# [Action item]
After going through the data below, state how many lines contain "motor", and nothing else.

# [Data below]
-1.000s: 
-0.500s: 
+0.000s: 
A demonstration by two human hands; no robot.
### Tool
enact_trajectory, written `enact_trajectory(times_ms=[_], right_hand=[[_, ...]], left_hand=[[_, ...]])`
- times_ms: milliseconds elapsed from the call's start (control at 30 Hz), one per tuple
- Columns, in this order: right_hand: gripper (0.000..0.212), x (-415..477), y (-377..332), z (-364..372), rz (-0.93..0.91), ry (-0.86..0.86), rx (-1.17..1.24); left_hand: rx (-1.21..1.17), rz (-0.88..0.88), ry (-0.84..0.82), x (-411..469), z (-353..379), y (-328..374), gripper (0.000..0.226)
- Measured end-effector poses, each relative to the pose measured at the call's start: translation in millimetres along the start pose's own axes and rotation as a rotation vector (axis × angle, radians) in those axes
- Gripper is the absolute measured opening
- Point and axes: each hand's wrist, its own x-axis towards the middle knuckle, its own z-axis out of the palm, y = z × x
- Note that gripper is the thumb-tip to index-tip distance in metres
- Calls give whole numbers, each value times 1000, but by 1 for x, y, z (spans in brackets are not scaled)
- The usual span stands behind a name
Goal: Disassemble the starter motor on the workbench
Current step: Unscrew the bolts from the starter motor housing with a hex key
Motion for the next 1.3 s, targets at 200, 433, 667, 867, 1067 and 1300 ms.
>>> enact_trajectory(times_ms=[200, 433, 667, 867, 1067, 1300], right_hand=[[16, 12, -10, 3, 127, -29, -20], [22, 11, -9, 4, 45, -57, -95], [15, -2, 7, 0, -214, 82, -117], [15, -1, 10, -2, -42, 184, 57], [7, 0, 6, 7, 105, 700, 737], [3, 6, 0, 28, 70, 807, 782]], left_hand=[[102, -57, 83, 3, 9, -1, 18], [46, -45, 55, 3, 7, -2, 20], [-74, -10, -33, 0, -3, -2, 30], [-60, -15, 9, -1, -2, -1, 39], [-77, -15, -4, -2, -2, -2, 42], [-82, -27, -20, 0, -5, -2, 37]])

# [The completed task]
2